Basic Database Lingo

  • Database server: the computer on which the database is running. We use Amazon RDS as our server.
  • Database: a self-contained set of tables and schema. A server can run many databases. This summer, we will operate databases for almost all projects from the same Amazon server.
  • Schema: similar to a folder. A database can contain many schema, each containing many tables.
  • Tables: tables are like spreadsheets. They have rows and columns and values.

Let's Rock Some Data!

Two ways to connect to the database

You cannot access the database server directly; you have to go through one of our EC2s. The data are far safer that way: you have to use your private key (better than a password) to access the EC2 and then a password to access the database.

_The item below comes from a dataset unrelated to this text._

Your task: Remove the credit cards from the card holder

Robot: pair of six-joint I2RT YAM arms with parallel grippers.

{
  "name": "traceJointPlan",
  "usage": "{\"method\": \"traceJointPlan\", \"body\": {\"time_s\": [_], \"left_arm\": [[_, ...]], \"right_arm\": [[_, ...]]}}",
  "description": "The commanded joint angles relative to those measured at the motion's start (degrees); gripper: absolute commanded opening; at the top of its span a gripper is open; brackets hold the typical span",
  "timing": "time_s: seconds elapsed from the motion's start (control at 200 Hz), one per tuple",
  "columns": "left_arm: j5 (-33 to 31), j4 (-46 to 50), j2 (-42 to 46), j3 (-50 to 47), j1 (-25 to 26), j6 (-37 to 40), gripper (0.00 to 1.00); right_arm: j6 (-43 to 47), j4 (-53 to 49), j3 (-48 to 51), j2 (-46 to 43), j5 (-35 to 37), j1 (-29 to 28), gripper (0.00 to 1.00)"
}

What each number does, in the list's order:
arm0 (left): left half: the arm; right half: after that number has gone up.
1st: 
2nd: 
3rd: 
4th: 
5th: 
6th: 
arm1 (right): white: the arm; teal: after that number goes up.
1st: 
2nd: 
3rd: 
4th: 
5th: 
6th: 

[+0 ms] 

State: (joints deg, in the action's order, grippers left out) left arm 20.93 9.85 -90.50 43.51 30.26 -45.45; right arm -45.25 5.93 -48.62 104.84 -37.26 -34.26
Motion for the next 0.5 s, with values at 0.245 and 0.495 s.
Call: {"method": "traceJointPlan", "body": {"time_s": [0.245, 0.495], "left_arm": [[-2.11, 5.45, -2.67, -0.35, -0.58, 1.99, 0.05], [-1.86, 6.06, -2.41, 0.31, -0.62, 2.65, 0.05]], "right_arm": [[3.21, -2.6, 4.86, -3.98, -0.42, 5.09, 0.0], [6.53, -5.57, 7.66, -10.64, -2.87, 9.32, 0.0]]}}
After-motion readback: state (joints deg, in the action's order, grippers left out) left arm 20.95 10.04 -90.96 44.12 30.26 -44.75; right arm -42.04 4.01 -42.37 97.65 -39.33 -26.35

There are two ways to connect to the database:

  1. Connect from your laptop: You use an SSH tunnel to pass data between your laptop and the database. You have a database program running locally. If you're using dBeaver, you're connecting from your laptop. Connect from your laptop
  2. Connect from the EC2: You SSH into the EC2 and run everything from there. Your laptop only sends your commands to the EC2; the EC2 does the work. You don't use an SSH tunnel because everything stays on the EC2. Connect from the EC2

You can use option 1 (especially dBeaver) to explore the data, but you should use option 2 to load the data. First, downloading the datasets to your laptop may violate our contracts. Second, the internet connections will be better. The connections within Amazon are pretty fast; the connections from our office to Amazon might not be. Option 2 keeps the heavy transfers on Amazon's systems.

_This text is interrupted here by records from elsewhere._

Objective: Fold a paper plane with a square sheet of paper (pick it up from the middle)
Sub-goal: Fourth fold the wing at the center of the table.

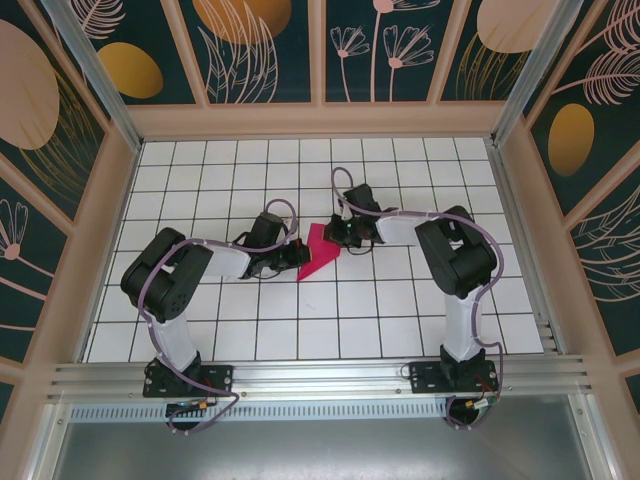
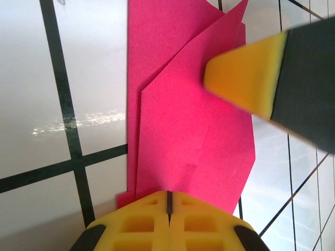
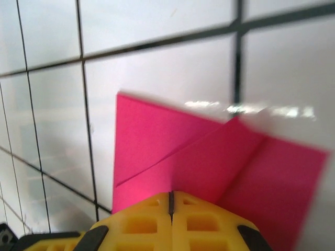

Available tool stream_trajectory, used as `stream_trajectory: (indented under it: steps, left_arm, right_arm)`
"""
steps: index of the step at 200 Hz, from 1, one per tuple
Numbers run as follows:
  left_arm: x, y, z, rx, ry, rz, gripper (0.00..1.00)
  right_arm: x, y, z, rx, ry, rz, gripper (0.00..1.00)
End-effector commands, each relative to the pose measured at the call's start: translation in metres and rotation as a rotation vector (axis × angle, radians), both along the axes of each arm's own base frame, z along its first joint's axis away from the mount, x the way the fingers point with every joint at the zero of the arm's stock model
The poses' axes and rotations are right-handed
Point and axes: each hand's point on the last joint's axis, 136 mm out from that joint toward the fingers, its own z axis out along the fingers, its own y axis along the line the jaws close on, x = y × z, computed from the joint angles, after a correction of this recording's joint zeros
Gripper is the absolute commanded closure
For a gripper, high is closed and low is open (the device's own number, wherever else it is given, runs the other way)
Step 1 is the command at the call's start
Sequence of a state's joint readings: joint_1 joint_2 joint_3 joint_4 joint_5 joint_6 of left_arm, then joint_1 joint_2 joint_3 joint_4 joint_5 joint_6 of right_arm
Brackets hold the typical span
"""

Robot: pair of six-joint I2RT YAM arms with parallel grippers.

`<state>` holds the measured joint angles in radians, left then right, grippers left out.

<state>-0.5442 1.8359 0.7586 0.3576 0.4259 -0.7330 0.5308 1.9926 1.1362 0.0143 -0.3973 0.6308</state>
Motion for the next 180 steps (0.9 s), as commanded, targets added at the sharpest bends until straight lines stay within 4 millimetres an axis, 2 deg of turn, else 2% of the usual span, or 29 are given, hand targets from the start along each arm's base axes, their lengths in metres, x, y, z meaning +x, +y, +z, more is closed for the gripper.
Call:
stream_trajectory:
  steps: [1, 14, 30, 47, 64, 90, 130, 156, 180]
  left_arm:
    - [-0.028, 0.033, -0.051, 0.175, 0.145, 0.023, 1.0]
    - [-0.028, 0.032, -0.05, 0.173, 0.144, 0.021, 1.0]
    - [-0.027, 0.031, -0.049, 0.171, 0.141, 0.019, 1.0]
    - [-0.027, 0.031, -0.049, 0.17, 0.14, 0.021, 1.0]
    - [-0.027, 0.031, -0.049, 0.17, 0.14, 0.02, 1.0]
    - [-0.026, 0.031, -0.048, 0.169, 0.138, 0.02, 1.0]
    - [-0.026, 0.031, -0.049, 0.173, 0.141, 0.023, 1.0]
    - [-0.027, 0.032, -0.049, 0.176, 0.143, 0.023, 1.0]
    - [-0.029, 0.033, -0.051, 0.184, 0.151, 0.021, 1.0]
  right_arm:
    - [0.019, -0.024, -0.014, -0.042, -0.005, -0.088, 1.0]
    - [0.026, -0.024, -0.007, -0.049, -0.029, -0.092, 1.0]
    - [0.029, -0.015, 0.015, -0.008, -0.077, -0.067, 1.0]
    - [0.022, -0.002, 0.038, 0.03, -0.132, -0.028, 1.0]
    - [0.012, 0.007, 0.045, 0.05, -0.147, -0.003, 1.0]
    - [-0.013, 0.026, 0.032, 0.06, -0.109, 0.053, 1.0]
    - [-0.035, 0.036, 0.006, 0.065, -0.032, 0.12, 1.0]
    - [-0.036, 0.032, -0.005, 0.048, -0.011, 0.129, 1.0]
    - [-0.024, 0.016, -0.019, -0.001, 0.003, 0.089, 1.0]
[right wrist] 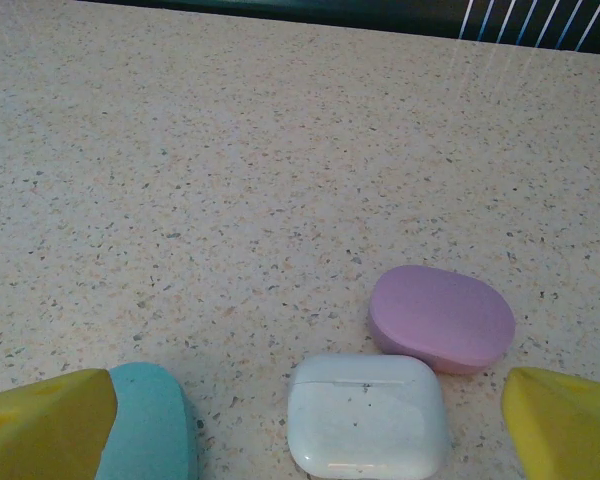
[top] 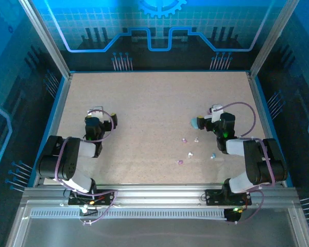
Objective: Insert the wireless bluetooth earbuds into the charging case
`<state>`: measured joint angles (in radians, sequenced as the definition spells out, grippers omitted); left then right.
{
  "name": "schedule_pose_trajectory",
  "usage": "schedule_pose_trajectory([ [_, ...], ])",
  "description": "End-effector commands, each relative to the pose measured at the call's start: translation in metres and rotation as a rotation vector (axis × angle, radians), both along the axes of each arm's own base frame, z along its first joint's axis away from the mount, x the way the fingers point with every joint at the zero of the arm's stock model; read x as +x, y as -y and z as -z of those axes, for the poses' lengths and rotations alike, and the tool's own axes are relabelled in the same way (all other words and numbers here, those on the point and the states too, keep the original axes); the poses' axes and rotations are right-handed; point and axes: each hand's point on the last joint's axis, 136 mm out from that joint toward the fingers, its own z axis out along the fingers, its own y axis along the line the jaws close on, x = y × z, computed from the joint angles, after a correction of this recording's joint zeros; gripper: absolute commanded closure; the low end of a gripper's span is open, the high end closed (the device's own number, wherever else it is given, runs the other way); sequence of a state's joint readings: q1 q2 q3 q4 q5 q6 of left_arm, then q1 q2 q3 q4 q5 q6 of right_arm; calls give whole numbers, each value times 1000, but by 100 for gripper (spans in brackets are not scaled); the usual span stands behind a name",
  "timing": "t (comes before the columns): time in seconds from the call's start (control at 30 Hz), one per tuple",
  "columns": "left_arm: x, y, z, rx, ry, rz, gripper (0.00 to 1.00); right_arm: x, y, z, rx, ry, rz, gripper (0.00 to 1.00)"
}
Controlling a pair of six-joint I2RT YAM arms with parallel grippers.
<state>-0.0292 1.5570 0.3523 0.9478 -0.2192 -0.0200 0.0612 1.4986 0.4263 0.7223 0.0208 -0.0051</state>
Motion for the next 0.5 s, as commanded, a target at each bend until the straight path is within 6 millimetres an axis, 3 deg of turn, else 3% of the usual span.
schedule_pose_trajectory([
  [0.0, 6, 4, -9, 7, 23, 22, 1, 5, 4, -7, -5, 27, 3, 0],
  [0.47, 7, 3, -9, 7, 25, 21, 1, 6, 4, -7, 8, 26, -1, 0],
])
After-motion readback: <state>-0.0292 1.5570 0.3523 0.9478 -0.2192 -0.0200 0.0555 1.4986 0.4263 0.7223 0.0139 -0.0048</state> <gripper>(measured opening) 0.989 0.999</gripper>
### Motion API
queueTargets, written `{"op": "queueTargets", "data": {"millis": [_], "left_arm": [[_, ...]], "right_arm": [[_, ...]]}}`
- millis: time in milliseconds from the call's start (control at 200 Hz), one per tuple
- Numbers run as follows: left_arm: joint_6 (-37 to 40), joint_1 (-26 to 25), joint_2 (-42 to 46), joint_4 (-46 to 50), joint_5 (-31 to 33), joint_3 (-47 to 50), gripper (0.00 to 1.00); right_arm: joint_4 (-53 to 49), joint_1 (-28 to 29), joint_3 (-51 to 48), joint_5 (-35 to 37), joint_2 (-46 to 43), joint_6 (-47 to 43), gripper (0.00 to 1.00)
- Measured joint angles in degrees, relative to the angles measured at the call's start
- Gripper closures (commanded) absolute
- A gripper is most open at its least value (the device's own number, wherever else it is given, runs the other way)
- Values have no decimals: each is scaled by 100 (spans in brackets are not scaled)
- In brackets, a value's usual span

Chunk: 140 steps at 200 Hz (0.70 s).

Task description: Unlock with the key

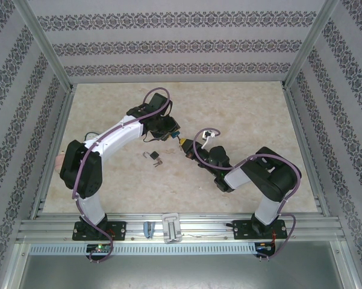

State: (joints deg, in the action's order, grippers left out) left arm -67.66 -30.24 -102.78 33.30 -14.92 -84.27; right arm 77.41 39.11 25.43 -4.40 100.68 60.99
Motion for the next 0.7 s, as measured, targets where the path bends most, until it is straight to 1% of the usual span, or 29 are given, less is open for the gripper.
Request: {"op": "queueTargets", "data": {"millis": [699], "left_arm": [[-37,46,4,-254,35,81,71]], "right_arm": [[2,-153,186,-365,197,389,100]]}}
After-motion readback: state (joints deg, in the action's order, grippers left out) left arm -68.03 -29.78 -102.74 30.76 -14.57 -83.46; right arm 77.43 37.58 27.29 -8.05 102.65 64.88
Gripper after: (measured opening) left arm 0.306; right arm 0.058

Let's get the structure of the data

In this session, we will put the weather data from last week's command-line session into the DSSG training database.

Start by SSHing into the training server: ssh -i ~/.ssh/your_private_key your_username@the_training_EC2_address

If you haven't already, download Matt's weather data to your training folder directory on the training server and unzip, e.g.:

  1. cd /mnt/data/training/jwalsh/
  2. curl -O ftp://ftp.ncdc.noaa.gov/pub/data/ghcn/daily/by_year/2016.csv.gz
  3. gunzip 2016.csv.gz

This gives you a file called 2016.csv. You can explore the data using head, tail, csvlook, and other tools that Matt taught you.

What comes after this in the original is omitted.